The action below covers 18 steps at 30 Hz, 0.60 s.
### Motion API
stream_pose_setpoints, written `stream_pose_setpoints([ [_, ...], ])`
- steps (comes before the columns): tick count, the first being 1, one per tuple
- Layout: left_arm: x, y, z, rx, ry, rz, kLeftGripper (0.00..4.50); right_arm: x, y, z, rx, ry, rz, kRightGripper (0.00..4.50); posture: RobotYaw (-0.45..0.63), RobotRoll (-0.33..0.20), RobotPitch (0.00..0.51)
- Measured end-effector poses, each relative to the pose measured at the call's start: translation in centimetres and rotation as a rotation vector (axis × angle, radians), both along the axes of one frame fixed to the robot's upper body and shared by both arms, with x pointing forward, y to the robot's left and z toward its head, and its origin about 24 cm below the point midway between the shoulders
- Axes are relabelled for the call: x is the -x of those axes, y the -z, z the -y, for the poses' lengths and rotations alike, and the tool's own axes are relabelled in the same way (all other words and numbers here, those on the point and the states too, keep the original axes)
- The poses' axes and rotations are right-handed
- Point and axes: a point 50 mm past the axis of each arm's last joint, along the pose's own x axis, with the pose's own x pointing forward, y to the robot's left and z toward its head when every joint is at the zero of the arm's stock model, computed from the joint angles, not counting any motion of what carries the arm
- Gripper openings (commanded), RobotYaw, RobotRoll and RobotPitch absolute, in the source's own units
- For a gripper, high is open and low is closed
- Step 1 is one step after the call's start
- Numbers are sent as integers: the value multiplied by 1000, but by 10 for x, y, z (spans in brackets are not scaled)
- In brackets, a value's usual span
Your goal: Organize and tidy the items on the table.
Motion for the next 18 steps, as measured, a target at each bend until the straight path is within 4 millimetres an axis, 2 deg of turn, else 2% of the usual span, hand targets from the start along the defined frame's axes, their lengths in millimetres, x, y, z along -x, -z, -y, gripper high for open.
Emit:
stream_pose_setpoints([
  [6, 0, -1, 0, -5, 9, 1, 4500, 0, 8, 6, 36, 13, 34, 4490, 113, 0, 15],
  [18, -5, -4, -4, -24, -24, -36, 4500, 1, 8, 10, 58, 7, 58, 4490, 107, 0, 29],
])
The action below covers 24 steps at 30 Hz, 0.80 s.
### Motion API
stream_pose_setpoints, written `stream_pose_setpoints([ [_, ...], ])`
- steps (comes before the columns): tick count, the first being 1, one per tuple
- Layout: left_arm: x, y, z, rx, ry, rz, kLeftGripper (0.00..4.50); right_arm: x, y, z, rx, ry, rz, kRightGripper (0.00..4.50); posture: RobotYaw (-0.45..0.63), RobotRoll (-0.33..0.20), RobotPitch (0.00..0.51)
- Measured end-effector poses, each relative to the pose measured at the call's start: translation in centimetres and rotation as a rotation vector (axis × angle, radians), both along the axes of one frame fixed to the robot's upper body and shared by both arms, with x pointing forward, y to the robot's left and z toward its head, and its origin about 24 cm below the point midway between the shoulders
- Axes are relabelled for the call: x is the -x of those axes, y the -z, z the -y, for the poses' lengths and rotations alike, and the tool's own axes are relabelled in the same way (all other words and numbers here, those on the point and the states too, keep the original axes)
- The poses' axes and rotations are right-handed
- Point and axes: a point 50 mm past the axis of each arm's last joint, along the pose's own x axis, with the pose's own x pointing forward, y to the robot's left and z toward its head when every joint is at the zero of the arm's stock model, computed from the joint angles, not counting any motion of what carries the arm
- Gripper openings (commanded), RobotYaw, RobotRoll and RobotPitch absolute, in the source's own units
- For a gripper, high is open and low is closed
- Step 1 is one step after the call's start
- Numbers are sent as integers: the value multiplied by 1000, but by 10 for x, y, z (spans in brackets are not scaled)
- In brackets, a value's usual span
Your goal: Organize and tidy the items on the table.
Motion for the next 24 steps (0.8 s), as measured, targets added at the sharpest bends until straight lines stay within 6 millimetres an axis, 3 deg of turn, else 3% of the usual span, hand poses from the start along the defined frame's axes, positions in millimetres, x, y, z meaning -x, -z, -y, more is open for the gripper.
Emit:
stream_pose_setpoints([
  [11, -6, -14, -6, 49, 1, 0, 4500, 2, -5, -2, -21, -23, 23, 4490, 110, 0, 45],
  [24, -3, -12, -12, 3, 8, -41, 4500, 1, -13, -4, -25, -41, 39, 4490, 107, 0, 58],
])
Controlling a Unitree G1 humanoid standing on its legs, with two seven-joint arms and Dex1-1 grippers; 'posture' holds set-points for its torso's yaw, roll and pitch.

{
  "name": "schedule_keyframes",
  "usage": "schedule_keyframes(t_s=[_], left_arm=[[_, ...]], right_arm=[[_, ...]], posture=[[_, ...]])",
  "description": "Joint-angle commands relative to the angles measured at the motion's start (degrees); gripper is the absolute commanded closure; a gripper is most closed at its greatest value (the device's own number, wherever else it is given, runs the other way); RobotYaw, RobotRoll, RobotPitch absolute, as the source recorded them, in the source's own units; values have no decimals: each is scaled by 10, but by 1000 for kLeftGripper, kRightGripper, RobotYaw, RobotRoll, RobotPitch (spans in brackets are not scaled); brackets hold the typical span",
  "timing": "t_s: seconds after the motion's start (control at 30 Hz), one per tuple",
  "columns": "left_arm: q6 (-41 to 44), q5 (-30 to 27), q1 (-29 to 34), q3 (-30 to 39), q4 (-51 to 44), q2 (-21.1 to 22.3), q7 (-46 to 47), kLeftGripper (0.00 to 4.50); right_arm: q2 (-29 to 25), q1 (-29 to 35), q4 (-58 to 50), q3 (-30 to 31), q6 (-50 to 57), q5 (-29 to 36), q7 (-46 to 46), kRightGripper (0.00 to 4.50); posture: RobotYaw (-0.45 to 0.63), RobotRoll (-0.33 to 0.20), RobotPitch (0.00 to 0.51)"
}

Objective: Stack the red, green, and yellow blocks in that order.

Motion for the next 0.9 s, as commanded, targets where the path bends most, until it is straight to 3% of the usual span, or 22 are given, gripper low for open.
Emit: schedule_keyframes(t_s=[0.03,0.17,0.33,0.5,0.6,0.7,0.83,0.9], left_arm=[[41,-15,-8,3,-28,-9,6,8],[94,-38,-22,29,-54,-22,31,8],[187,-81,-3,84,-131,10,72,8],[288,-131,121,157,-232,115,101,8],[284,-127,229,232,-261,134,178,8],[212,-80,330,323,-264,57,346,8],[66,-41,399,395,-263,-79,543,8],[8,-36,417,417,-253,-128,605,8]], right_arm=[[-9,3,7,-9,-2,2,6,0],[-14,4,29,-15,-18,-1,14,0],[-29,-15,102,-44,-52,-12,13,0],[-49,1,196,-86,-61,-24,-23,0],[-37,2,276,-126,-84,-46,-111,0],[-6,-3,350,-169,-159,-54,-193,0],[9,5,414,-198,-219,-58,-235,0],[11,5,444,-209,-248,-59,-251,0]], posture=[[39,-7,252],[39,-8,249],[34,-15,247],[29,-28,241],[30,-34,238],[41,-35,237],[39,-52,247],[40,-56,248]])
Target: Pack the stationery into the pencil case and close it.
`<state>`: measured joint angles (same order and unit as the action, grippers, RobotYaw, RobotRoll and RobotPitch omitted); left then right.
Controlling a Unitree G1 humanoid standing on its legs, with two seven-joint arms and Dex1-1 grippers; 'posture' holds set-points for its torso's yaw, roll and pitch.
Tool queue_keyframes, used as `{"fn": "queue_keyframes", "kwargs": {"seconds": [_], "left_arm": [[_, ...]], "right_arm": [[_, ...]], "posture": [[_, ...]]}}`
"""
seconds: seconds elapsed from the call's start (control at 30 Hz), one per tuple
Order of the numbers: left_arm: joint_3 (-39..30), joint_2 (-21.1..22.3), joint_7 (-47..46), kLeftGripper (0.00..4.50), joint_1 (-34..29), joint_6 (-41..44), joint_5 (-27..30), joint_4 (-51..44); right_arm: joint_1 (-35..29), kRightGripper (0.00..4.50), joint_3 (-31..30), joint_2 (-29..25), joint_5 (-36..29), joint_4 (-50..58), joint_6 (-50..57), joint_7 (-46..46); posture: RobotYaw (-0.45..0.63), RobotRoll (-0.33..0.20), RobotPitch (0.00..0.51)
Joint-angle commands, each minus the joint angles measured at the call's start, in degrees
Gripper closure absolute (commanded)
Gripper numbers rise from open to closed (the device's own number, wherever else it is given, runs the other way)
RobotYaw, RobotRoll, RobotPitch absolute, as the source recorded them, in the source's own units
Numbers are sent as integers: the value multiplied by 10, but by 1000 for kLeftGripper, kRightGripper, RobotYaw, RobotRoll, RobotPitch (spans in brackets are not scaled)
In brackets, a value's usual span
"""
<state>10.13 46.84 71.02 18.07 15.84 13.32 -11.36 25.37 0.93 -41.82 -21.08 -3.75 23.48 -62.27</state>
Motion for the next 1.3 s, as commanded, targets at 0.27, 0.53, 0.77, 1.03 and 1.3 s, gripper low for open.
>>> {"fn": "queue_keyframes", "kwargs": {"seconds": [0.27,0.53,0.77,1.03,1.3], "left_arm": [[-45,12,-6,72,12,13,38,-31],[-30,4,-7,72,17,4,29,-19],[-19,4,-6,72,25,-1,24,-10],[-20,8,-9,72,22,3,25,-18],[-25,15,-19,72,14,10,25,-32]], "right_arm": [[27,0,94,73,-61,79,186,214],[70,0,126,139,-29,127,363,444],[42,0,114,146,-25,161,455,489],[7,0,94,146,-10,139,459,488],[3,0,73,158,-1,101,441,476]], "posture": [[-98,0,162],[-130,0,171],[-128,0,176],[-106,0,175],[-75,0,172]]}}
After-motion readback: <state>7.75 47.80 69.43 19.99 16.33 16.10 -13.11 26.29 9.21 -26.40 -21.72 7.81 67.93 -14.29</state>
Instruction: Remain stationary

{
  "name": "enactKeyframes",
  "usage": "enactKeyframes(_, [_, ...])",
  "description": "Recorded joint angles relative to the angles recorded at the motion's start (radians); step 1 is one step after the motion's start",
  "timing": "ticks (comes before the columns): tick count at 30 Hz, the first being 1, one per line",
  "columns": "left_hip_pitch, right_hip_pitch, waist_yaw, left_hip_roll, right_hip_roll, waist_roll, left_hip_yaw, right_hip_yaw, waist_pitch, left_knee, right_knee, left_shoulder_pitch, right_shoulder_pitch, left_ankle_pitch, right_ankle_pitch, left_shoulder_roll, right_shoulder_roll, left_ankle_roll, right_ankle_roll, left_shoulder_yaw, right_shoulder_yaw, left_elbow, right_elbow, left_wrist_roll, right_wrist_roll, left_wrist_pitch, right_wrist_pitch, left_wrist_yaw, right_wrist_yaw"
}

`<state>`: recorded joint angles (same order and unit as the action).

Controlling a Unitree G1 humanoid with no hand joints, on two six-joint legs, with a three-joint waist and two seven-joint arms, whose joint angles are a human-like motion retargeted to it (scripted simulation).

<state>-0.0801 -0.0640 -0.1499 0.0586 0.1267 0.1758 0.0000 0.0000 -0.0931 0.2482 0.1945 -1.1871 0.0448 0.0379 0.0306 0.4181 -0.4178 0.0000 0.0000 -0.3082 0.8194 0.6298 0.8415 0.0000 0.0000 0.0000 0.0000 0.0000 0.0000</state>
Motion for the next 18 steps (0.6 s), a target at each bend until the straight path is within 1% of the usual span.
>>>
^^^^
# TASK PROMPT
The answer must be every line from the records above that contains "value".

# EXERCISE RESULT
- Numbers are sent as integers: the value multiplied by 1000, but by 10 for x, y, z (spans in brackets are not scaled)
- In brackets, a value's usual span
- Numbers are sent as integers: the value multiplied by 1000, but by 10 for x, y, z (spans in brackets are not scaled)
- In brackets, a value's usual span
  "description": "Joint-angle commands relative to the angles measured at the motion's start (degrees); gripper is the absolute commanded closure; a gripper is most closed at its greatest value (the device's own number, wherever else it is given, runs the other way); RobotYaw, RobotRoll, RobotPitch absolute, as the source recorded them, in the source's own units; values have no decimals: each is scaled by 10, but by 1000 for kLeftGripper, kRightGripper, RobotYaw, RobotRoll, RobotPitch (spans in brackets are not scaled); brackets hold the typical span",
Numbers are sent as integers: the value multiplied by 10, but by 1000 for kLeftGripper, kRightGripper, RobotYaw, RobotRoll, RobotPitch (spans in brackets are not scaled)
In brackets, a value's usual span

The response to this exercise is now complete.